8-6

 橋の中央に来るまで、あたしたちはずっと無言だった。


 かつて軽便鉄道の線路が走っていたというこの橋は、頑丈そうな下路アーチのシルエットとは裏腹に、自動車一台がかろうじて通れるほどの幅しかなく、現在では歩行者専用の橋として利用されている。あたしが小学生の頃は、毎週末綺麗な虹色にライトアップされていたと思うが、最近は節電のためか特別な行事でもない限り明かりが点ることはない。

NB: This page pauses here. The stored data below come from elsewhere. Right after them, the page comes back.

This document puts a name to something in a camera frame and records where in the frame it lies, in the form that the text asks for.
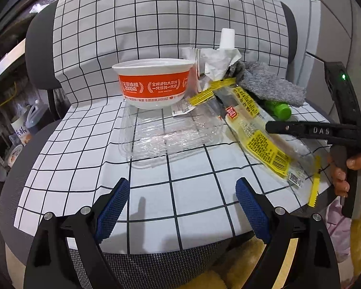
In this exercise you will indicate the clear plastic food container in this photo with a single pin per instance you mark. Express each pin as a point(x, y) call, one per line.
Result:
point(168, 134)

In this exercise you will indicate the grey office chair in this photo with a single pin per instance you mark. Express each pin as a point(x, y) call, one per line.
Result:
point(37, 36)

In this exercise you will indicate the bin with pink liner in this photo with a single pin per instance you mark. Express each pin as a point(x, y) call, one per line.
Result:
point(337, 231)

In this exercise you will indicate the white plastic jug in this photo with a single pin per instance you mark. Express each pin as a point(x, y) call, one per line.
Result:
point(34, 117)

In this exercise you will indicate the crumpled white paper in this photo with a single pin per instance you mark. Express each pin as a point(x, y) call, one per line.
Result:
point(218, 63)

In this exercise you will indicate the long yellow snack wrapper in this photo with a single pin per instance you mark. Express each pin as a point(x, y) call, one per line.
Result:
point(263, 144)

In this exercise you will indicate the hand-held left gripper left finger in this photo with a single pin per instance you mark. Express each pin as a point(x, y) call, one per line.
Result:
point(112, 210)

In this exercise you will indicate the translucent plastic piece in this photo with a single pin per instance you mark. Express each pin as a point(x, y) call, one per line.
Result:
point(189, 55)

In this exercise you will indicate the orange and white paper bowl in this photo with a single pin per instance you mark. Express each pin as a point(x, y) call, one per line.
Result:
point(153, 79)

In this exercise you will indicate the green bottle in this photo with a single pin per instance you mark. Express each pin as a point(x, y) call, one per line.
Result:
point(278, 109)

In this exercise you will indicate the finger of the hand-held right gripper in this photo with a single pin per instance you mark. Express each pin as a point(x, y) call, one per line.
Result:
point(297, 129)

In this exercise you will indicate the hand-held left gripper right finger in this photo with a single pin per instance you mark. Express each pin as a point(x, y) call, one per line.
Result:
point(252, 210)

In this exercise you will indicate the small yellow-edged wrapper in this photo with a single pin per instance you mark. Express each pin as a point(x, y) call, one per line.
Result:
point(200, 97)

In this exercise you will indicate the white checkered cloth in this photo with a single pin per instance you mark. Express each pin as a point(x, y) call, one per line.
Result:
point(168, 21)

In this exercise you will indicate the grey cloth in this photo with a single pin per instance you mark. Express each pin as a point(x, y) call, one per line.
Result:
point(267, 84)

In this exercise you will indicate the white printed cup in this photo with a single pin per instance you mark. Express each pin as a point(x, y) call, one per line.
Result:
point(21, 132)

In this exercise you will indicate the grey refrigerator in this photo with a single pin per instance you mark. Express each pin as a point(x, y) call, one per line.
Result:
point(334, 21)

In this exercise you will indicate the person's right hand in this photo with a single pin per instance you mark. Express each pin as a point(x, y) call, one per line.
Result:
point(338, 180)

 真っ暗闇に細く伸びる『かぞくのふれあいおおはし』の上には、だからあたしと兄以外の何者も存在しなかった。


「ここがお前にとっての『塔』というわけか」


 あたしが車椅子を止めると、兄が丈の低い欄干越しに、干上がった瀬名川を見下ろしながら呟いた。


「『条件』は満たしているようだな」


「さすがにこれだけ話して気づかない程には劣化してない、か」


 気づいたことよりも、淡々とした態度を崩さないことに微かな驚きを覚えつつ、あたしは応じた。


「まぁな」


「立って」


 あたしはベルトにさしてあった鎌を兄の首もとに突きつけながら、短く告げた。


「その前にいくつか確認しておきたいことがある」


 だが、兄は微動だにせず、言った。


「時間稼ぎのつもりなら、無駄なことはやめて欲しいんだけど」


「無駄と思ったなら、その時はお前の用事を済ませば良い。違うか?」


 有無を言わさぬ口調に、思わず鎌を強く握り締めたが、それだけだった。あたしは一瞬とは言え兄に気圧されてしまったことを認めなければならなかった。


「聞くだけ聞いてあげる」


 かろうじてそれだけ言うと、あたしは鎌を腰に戻して兄が口を開くのを待った。


「まず……そうだな。お前は『犯人たちがどういう経緯で出会ったのかはわからない』と言ったが、仮にお前の推理が事実だとするなら、彼らがどうやって知り合ったのかを軽視するべきではない」


「名探偵にとってはそうなんだろうけどね」


 あたしにとって重要なのは、犯行計画に全体像であって、そんな細部には何の意味もない。今更そんなくだらないことを指摘する兄に若干の苛立ちを覚えつつ、あたしは吐き捨てるように続ける。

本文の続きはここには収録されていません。